The current trade agreement with the European Union is not about free trade, it is about unfree trade in that it is to restrict the creativity and ingenuity of people at the expense of marginally higher profits for ancient corporations. It won't have a significant effect anyways because people will continue to pirate and get away with it.
I support true free trade, which would meant the free movement of goods and ideas, with reasonable LIMITED protections on pieces of art and technology that will allow future artists and inventors to expand on such important parts of culture. Unfortunately greed and shortsightedness has taken over the minds of our leaders that does not encourage competition, ingenuity, or any other truly capitalist principal.
Let me say it:
I am a capitalist.
I am in favor of a free market that allows the free exchange of ideas and goods across a large area within a reasonable level of safety where people can get what they want and work freely. I am in favor of people being allowed to organize into unions to bargain with their employers, instead of everyone bargaining on their own because unions are the only way to have close to equal ground, which is to have a position of power, and higher wages increase productivity by raising the demand curve for goods and services which improves the state of the larger economy. Capitalism is when there is a civil right to set up a legal business to improve the founders' lives and offer a better service at a better price, and there is a right to fail as well as succeed regardless of size, because new businesses will fill the void of old unstable companies if they fail. The right to fail is a very important part of long-term and short term efficiency. If there is no risk to fail there is no incentive to stay stable. I am in favor of short-term copyrights so that there are real incentives to people inventing and creating, but limited so that other people can build off of their ideas once their potential fortunes have been built. I am opposed to people using regulations to increase their personal gain at the expense of all others because it hurts all other people, and hurts the overall economy's efficiency. Capitalism is when opportunity to succeed is offered, and people have the opportunity to take it if they choose to.

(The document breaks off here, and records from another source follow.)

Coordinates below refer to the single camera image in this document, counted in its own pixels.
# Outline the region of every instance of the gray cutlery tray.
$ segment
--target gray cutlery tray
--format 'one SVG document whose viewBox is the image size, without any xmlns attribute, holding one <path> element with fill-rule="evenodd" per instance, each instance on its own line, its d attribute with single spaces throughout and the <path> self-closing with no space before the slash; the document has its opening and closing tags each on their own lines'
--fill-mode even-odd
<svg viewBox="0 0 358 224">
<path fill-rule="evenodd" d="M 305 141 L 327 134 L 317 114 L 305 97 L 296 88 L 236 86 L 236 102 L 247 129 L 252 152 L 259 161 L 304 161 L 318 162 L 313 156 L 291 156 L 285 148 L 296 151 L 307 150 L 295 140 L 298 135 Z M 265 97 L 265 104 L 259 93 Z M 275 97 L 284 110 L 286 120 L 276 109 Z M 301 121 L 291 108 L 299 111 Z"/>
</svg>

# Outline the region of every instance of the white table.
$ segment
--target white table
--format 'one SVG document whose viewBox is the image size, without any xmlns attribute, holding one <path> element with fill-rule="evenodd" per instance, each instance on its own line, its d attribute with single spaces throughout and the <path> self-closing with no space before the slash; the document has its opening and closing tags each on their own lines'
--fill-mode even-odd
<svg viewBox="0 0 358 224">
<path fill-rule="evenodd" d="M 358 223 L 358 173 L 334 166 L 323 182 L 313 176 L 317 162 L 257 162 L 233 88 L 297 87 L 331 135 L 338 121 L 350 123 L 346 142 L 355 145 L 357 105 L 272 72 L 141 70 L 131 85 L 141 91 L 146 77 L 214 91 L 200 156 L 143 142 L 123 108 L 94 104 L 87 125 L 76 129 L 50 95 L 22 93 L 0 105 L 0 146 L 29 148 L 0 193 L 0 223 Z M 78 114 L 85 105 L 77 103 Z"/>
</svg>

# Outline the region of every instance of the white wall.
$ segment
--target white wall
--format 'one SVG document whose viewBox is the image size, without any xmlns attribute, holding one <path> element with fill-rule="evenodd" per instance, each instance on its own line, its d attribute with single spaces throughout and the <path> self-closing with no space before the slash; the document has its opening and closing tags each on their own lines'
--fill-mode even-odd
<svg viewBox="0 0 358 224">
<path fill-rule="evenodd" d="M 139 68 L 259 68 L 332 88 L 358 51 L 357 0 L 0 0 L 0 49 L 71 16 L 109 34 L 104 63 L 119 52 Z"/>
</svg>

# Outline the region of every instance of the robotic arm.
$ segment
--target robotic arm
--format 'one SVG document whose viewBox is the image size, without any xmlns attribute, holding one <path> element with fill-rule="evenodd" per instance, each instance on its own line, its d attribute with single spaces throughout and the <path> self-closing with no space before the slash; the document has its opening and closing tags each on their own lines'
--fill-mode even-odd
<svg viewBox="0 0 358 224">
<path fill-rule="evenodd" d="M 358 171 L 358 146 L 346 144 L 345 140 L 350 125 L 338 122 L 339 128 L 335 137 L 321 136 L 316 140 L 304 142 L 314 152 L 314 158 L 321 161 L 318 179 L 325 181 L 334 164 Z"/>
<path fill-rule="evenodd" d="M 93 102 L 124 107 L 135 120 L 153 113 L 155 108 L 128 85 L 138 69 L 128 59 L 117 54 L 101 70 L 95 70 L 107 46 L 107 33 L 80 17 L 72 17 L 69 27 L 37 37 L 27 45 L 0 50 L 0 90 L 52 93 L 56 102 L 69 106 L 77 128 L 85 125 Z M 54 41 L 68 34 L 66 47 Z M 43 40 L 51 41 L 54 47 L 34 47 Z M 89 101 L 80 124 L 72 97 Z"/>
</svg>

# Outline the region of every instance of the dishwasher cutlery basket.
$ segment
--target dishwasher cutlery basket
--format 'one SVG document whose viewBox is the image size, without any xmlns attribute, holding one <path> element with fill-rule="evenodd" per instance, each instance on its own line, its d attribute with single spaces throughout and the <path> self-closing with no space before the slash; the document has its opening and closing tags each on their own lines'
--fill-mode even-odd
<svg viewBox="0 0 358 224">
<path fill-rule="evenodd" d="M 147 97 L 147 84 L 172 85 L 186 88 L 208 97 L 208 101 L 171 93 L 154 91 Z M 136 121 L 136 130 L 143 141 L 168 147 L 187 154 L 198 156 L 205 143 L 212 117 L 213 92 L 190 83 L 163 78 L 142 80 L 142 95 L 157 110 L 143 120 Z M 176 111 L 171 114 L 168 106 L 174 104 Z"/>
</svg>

Mercantilism is a wholly different system. Mercanitislim is a restricted market where the transfer of ideas and goods are regulated past the point of reason that increases prices and creates inefficient monopolies. Mercantilism is when people cannot move normal goods across borders, creating radically different prices in different nations before taxes, a hallmark of Mercantilist inefficiency (compare the cost of living in Austria and Germany despite free movement of people and goods between those countries, free trade in Europe clearly isn't so free). Mercantilism is where people cannot organize and people cannot get a living wage which decreases the demand curve in the interest of short term profits which makes the economy inefficient and makes an imbalanced society, and any physicist will tell you that when there is imbalance in a system (density, pressure, etc.) it will balance itself eventually or at least try to. Economics is the same, and this system hurts long-term profits for everyone (see the modern Tsar of Russia... oh wait). Mercantilism is when setting up a business to compete is difficult to impossible for the average person which pushes prices up, wages down, and creativity down. Mercantilism is when established companies that bribe politicians will have the government bail them out. Mercantilism is when a corporation owns aspects of culture that are close to or over 100 years old, meaning those corporations make billions and don't need to create anything for decades. (which at the current rate American copyright will be 100 years in 2023 when the next extension bill comes up) Mercantilism is when there are regulations that benefit the minority at the expense of the majority.
Too make it clear, Communism is simply where everything is owned by the government and the people have no direct way to change the government. Freedom is non-existant, and it is one of the worst systems.
Out of these three major schools of thought, the economy of the United States today is not and has not been truly capitalist since 1976 at the latest, and one can see it in our efficiency and distribution of wealth.